Posted by: Mrs Figby | February 21, 2006 at 11:38 AM
You poor thing, how absolutely terrifying, you did a great job of coping. I hope D is feeling better and that you start to feel you can relax a little soon.
p.s Kerry is a lovely name!
Posted by: Debberoo | February 21, 2006 at 05:58 PM
Oh, how scary. Thinking of you both.
Posted by: Brooklyn Mama | February 21, 2006 at 06:55 PM
Oh, wow, that was very, very, frightening. I'm so happy that it had a happy ending!
I'm glad I read this though, as there are diabetics in my family and I would have *no* idea what to do if something like that happened.
Posted by: PinkDevora | February 21, 2006 at 06:55 PM
Oh my god, I'm so glad he's okay, and you, too. I can't imagine going through that.
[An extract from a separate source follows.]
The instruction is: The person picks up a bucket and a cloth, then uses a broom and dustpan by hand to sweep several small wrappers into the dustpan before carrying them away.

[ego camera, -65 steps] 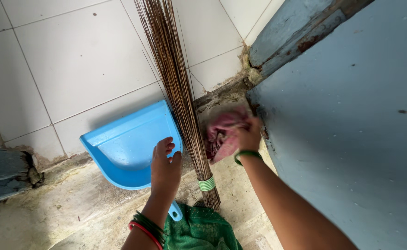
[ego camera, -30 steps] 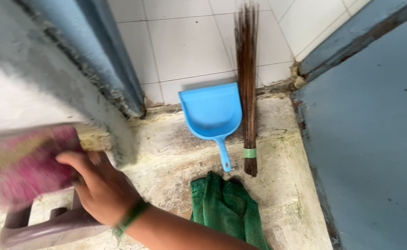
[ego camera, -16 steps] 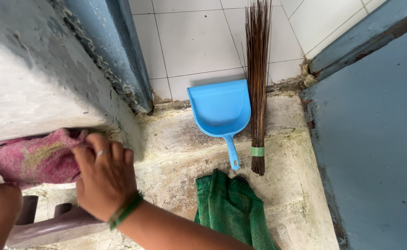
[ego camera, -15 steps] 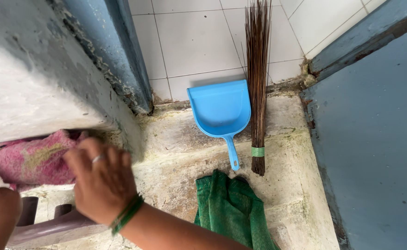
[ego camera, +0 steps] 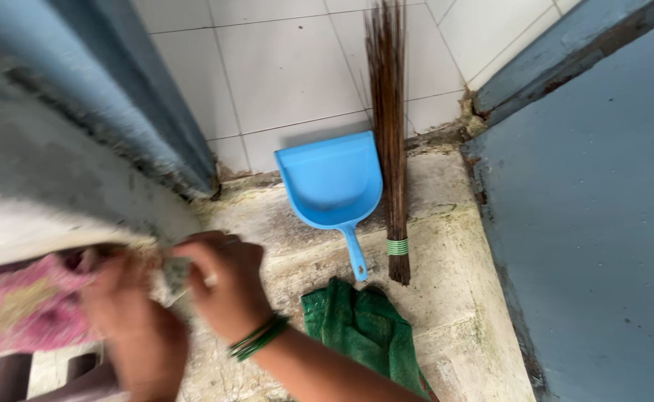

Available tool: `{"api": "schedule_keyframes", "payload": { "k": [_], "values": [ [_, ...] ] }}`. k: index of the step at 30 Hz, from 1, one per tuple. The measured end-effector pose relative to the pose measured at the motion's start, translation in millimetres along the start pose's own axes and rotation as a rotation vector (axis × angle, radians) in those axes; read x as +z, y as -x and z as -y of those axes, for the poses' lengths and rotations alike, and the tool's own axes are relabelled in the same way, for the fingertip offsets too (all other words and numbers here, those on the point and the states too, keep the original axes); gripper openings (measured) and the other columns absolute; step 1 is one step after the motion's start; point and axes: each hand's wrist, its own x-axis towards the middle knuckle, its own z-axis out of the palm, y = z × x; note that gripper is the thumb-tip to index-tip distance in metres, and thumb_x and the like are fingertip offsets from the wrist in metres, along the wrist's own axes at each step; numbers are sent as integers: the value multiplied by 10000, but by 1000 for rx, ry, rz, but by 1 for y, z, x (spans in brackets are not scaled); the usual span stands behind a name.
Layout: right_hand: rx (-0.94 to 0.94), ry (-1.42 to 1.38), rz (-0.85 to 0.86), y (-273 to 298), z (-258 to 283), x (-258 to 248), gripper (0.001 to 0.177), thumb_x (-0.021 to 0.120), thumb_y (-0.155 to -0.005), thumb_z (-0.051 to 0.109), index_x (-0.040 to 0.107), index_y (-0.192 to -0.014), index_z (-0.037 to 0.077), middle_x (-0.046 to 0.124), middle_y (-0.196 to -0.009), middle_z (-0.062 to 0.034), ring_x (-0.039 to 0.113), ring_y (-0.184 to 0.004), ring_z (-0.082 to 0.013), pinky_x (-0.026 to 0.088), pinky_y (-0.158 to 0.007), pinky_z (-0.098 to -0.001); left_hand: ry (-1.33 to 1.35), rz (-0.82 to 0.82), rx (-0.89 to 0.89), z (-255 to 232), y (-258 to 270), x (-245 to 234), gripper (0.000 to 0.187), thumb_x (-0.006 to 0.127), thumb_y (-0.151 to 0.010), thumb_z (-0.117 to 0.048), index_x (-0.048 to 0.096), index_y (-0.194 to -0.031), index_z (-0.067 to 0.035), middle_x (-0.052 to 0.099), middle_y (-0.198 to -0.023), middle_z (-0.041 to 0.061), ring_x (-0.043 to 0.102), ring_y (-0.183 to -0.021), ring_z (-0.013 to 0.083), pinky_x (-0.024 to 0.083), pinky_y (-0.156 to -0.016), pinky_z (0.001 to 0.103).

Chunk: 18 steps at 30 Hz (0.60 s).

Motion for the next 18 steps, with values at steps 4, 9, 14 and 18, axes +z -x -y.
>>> {"api": "schedule_keyframes", "payload": {
  "k": [4,9,14,18],
  "values": [
    [23,119,-202,-6,-68,-55,277,695,-854,-11,680,-1093,129,745,-1103,-42,711,-1057,-227,544,-943,-396,373,334,-63,-69,-23,61,564,513,-818,102,518,-1361,-50,541,-1367,185,451,-1275,400,350,-1085,500],
    [323,315,-234,3,-147,-109,257,696,-840,22,732,-1061,148,721,-1111,-41,656,-1088,-235,424,-890,-443,493,595,-341,-109,-25,154,480,609,-874,-59,539,-1348,-94,524,-1378,144,407,-1297,390,335,-1087,493],
    [480,294,-295,-9,-208,-155,253,643,-869,99,701,-1091,205,663,-1203,-18,653,-1128,-214,442,-950,-437,477,555,-416,-128,-23,232,503,635,-905,-150,511,-1390,-98,552,-1350,143,479,-1299,339,315,-1145,516],
    [646,399,-259,-21,-237,-179,303,690,-846,102,696,-1132,201,659,-1263,-26,583,-1231,-255,335,-1013,-564,432,577,-473,-149,-39,259,539,657,-887,-145,486,-1391,-61,514,-1389,182,438,-1303,403,307,-1120,543]
  ]
}}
Posted by: Orodemniades | February 22, 2006 at 12:50 PM
How frightening! I think you handled it fine, but I can certainly understand how helpless you must have felt. Thank goodness thinks turned out okay.
Love "Kerry"!
Posted by: Sister Carrie | February 23, 2006 at 10:21 AM
I'm diabetic and have had these reactions too, in my sleep, 4 different times. I so hated reading this because I know everything you felt is what I've put my boyfriend first, then a group of my girlfriends, then my mother, and then my husband through. It's horrible. But FWIW, these are very rarely fatal--though scary as hell and I totally understand why you felt like you did. Do you have a glucagon injection kit? I've never used it, but they're good to have around the nightstand--just remember to update it because they do expire.
One time I was able to feed myself glucose while completely unconscious. Then I climbed into my mother's bed and woke her up, talking about my car instead of about what was going on. It's amazing what the body can do when it needs to.
Also, for me, the paramedics and people who witnessed my attacks thought I was awake quite a bit earlier than I actually was fully conscious--even though I was sitting up and talking. So when I actually came to, it was very scary because I didn't know why they were all gathered around me. If, God forbid, it ever happens again, it might be good to remind D what's going on. I was scared to death by all the people in my bedroom when I really did come to, and they weren't explaining themselves, which was more terrifying still.
Sorry for the long comment. I know how D feels, and I feel even worse knowing you how feel. I hope D is feeling better.
Posted by: c | February 23, 2006 at 02:55 PM
Oh honey.
Posted by: lorrie | February 27, 2006 at 03:54 PM
I am absolutely heartsick over this for you. So terrifying. I am so sorry you had this happen and I am so relieved that he is ok. My tears are just flowing. I am thinking of you both.